Sigmoid volvulus has been described since ancient times, but its treatment is still evolving. Several surgical approaches have been used including, resection, non-operative reduction using a colonoscope, sigmoidopexy and mesosigmoidoplasty. There is no consensus at present with regard to the optimal surgical management in an acute situation. RPA has emerged as the treatment of choice for sigmoid volvulus over the past two centuries. However, using this approach, anastomotic leakage may occur in the elderly and hemodynamically unstable patients with sigmoid volvulus. Symptomatic anastomotic leakage is the most important postoperative complication following emergency colorectal resection with intestinal anastomosis.
A research article to be published on September 28, 2008 in the World Journal of Gastroenterology addresses this question. The research team led by Prof. Coban from Gaziantep University and Prof. Kirimlioglu from Inonu University used a modified proximal decompressive blow-hole colostomy to prevent anastomotic leak. Proximal decompressive blow-hole colostomy has been used previously in patients with toxic megacolon secondary to inflammatory bowel disease and clostridium difficile colitis to avoid manipulating the colon and to tide the patients through the critical phase. Due to co-morbid risk factors, particularly in patients presenting with gangrenous sigmoid volvulus, the addition of a modified blow-hole colostomy appears to be a promising procedure to prevent anastomotic leak. The aim of the present study was to compare the results of RPA with or without modified blow-hole colostomy in unprepared bowel with acute sigmoid volvulus.

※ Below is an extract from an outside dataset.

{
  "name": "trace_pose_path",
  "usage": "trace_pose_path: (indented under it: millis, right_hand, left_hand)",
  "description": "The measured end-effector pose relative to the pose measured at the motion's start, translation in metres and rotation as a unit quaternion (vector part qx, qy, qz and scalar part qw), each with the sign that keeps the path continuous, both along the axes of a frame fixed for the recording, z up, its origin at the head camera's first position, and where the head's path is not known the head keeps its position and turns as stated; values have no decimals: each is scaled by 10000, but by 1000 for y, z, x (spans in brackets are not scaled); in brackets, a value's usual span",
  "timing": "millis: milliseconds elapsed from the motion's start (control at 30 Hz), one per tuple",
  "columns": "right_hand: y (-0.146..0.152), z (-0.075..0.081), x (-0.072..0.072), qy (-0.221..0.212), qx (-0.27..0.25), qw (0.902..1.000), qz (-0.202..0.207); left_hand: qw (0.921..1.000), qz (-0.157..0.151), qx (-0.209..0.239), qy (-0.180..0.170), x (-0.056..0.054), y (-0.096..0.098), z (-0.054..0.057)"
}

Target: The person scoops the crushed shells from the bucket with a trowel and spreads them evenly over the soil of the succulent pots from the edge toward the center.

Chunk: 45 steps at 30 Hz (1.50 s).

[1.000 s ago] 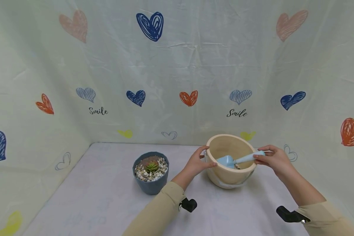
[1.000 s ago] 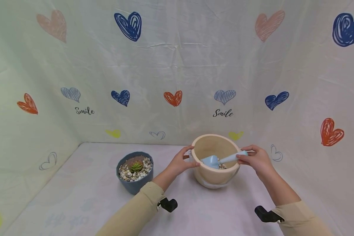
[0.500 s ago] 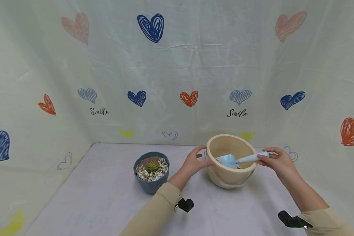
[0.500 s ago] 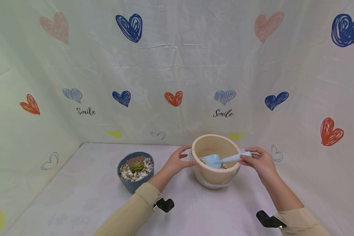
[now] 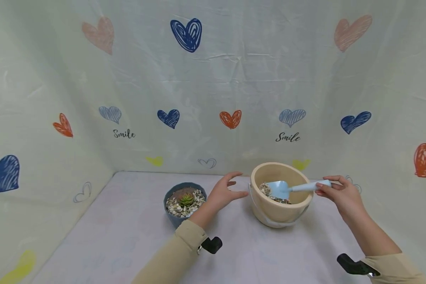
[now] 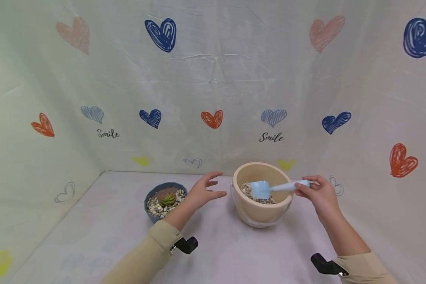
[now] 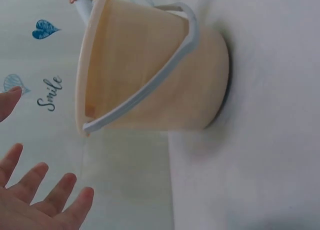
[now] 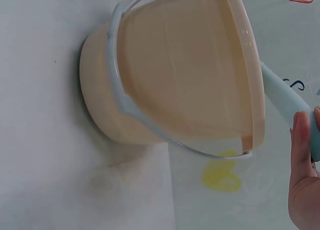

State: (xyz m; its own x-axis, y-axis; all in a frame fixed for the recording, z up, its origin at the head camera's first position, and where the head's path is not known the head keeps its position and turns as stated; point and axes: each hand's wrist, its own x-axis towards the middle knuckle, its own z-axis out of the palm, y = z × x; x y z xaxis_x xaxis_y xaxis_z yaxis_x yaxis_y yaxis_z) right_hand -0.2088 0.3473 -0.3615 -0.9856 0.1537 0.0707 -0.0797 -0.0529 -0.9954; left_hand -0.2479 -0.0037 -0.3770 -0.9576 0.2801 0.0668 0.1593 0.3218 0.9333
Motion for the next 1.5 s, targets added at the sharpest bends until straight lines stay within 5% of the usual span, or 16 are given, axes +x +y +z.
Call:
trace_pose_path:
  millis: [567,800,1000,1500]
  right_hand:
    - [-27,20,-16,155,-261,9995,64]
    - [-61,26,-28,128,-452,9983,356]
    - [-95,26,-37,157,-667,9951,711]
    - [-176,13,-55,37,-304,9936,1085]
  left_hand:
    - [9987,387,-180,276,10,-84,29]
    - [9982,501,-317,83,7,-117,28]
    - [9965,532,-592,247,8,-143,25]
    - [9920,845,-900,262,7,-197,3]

From March 2000 to September 2007, 47 patients who underwent RPA with or without modified blow-hole colostomy were included in this study. In 25 patients, RPA (Group A) was performed and in the remaining 22 patients underwent modified blow-hole colostomy with RPA (Group B). All the anastomoses were inverting and two-layered.
Superficial wound infection were almost four times more common in group A (32% vs 9.1%), and nearly two times more common in the patients with a viable colon. Three patients (12%) developed anastomotic leak in group A. There was no clinical anastomotic leak in group B. The time to resumption of diet was on postoperative day 4 in group A, and on day 1 in group B due to the presence of a protective stoma.
RPA with modified blow-hole colostomy provides satisfactory results in patients with sigmoid volvulus. This procedure has been shown to be safe and effective in preventing anastomotic leak, and may become the method of choice in patients with sigmoid volvulus. However, further studies are required to conclusively establish its role in sigmoid volvulus.